Consequentemente, o principal perigo dessa tendência é que ela mina a confiança nas instituições democráticas e abre espaço para líderes que prometem soluções fáceis para problemas intrincados. Alexis de Tocqueville já alertava para o risco de que a democracia se corrompa sob a tirania da maioria, onde paixões e interesses momentâneos suplantam o bem comum. Quando o debate político se transforma em um concurso de popularidade, a própria ideia de representação política é distorcida.

Impedir que candidatos com comportamento inadequado avancem nas intenções de voto não é uma medida drástica; é uma defesa necessária da democracia. Isso não implica restringir a liberdade de expressão ou o direito de participação política, mas sim garantir que esses direitos sejam exercidos com responsabilidade e conhecimento.
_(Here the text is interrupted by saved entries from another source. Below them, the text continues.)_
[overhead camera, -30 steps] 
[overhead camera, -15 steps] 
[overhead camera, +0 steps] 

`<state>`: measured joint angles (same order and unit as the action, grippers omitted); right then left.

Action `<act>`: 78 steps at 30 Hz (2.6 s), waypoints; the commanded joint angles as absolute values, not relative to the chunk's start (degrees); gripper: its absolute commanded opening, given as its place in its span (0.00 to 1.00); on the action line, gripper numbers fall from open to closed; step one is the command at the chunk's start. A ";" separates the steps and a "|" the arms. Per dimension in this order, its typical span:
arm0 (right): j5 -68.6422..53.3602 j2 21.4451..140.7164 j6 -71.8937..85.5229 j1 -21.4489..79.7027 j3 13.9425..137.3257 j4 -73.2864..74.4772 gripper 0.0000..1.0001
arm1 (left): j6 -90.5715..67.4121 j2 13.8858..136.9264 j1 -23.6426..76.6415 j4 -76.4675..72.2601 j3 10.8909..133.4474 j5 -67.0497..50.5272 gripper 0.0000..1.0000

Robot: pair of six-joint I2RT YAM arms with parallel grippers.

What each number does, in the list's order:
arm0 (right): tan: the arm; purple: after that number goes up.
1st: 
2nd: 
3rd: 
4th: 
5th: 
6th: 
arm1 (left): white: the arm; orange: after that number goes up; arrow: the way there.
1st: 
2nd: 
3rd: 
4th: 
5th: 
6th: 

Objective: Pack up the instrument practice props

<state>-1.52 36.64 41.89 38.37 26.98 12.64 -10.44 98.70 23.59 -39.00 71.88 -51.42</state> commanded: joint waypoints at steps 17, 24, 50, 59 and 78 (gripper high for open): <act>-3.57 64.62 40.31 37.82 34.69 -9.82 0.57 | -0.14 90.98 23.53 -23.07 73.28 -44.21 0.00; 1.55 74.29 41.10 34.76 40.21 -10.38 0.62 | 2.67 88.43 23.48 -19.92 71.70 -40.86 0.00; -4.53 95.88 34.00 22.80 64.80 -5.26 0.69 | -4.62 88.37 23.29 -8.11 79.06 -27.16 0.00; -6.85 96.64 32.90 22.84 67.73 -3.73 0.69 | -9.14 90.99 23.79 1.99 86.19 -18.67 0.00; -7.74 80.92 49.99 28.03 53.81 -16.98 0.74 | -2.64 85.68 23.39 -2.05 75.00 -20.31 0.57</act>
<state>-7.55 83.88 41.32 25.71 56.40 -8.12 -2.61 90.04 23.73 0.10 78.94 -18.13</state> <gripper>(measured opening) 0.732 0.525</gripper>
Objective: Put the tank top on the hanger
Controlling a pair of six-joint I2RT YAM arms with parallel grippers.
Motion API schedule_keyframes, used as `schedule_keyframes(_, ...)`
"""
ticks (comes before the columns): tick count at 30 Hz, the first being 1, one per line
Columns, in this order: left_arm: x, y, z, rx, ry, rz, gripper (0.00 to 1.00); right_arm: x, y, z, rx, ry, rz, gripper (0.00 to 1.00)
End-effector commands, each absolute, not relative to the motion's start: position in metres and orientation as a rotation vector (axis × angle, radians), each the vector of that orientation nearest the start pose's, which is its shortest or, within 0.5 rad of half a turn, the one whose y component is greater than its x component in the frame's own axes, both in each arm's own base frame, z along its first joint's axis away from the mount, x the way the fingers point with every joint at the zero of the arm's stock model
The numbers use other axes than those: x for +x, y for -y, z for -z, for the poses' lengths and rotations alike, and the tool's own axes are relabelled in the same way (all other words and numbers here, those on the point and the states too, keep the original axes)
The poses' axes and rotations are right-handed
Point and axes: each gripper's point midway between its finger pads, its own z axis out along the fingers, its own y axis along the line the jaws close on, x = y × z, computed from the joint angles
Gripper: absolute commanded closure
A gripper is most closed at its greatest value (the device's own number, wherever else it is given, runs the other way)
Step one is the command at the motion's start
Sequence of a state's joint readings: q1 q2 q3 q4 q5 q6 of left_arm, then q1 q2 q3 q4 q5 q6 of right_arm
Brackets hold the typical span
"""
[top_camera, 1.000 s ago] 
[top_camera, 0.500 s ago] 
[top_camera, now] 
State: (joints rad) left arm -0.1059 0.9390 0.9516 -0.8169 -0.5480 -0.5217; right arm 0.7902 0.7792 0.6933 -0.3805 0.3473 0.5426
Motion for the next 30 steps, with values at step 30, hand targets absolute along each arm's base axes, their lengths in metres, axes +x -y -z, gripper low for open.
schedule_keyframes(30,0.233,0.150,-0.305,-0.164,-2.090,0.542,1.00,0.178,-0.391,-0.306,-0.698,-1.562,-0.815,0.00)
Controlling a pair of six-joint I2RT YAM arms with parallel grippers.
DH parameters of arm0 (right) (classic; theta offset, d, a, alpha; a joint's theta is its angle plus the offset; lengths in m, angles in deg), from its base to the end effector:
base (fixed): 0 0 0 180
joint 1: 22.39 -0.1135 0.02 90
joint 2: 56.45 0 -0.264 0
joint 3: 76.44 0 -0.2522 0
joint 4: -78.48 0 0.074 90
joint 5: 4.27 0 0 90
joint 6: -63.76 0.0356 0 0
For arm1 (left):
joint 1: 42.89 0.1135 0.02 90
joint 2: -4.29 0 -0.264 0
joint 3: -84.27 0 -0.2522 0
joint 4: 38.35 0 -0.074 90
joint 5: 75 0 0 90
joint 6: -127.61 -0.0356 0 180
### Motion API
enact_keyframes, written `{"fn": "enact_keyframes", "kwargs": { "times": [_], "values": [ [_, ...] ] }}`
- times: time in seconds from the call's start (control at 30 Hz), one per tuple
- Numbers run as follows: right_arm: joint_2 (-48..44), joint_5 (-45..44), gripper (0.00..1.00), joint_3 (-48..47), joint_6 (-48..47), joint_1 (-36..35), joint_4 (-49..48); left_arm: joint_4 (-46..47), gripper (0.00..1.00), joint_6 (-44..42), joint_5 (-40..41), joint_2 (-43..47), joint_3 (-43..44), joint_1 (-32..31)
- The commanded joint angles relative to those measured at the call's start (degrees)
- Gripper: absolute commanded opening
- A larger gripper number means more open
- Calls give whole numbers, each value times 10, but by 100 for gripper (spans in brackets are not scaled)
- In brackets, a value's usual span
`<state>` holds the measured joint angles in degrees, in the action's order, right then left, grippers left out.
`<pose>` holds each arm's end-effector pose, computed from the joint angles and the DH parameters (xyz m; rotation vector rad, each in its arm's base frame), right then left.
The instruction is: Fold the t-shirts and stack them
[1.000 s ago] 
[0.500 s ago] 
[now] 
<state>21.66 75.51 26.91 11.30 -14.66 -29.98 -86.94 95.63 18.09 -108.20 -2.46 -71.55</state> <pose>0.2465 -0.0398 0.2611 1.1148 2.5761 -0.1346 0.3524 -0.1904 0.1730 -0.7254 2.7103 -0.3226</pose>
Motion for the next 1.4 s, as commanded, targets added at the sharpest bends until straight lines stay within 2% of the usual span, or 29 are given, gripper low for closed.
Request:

Assim como não permitimos que qualquer pessoa exerça profissões que exigem qualificação, como a medicina ou a engenharia, deveríamos exigir um nível mínimo de preparo e entendimento daqueles que aspiram a cargos públicos.

Em resumo, candidatos como o coach “messiânico” não são apenas figuras políticas; são sintomas de uma regressão do debate e de toda a instituição política em nosso país. Sua candidatura e uma possível vitória abririam um caminho sem precedentes de picaretagem, que nem os mais pessimistas poderiam prever. É fato que a política atual está longe de ser digna e satisfatória, mas, como diz a sabedoria popular, nada está tão ruim que não possa piorar. O caminho "Marçaliano" de fazer política pode nos guiar a um poço ainda mais fundo do que aquele em que já nos encontramos.

Por outro lado, ainda é possível seguir um viés oposto ao cenário desesperador que se constrói diante de nós, eleitores. Se nos atentarmos ao modo como Pablo Marçal conduz seus esforços para chegar à prefeitura de São Paulo, tudo pode se reverter em uma valiosa lição do que devemos evitar ao máximo quando estivermos diante das urnas. Se quisermos preservar a democracia e evitar a tirania da mediocridade, precisamos defender a qualidade do debate público e ser criteriosos na escolha de nossos líderes.

A política não pode ser um palco para amadores e charlatões, mas deve ser um espaço para aqueles que, com conhecimento e responsabilidade, estão preparados para enfrentar os desafios complexos da sociedade, os quais impõem e exigem ética e seriedade. Para isso, é essencial garantir que somente os preparados possam se candidatar e, consequentemente, governar.

*Chal Emedrón, pseudônimo de Carlos Medeiros, licenciado em Letras pela Universidade Federal da Bahia, apaixonado por cultura pop e comportamento humano.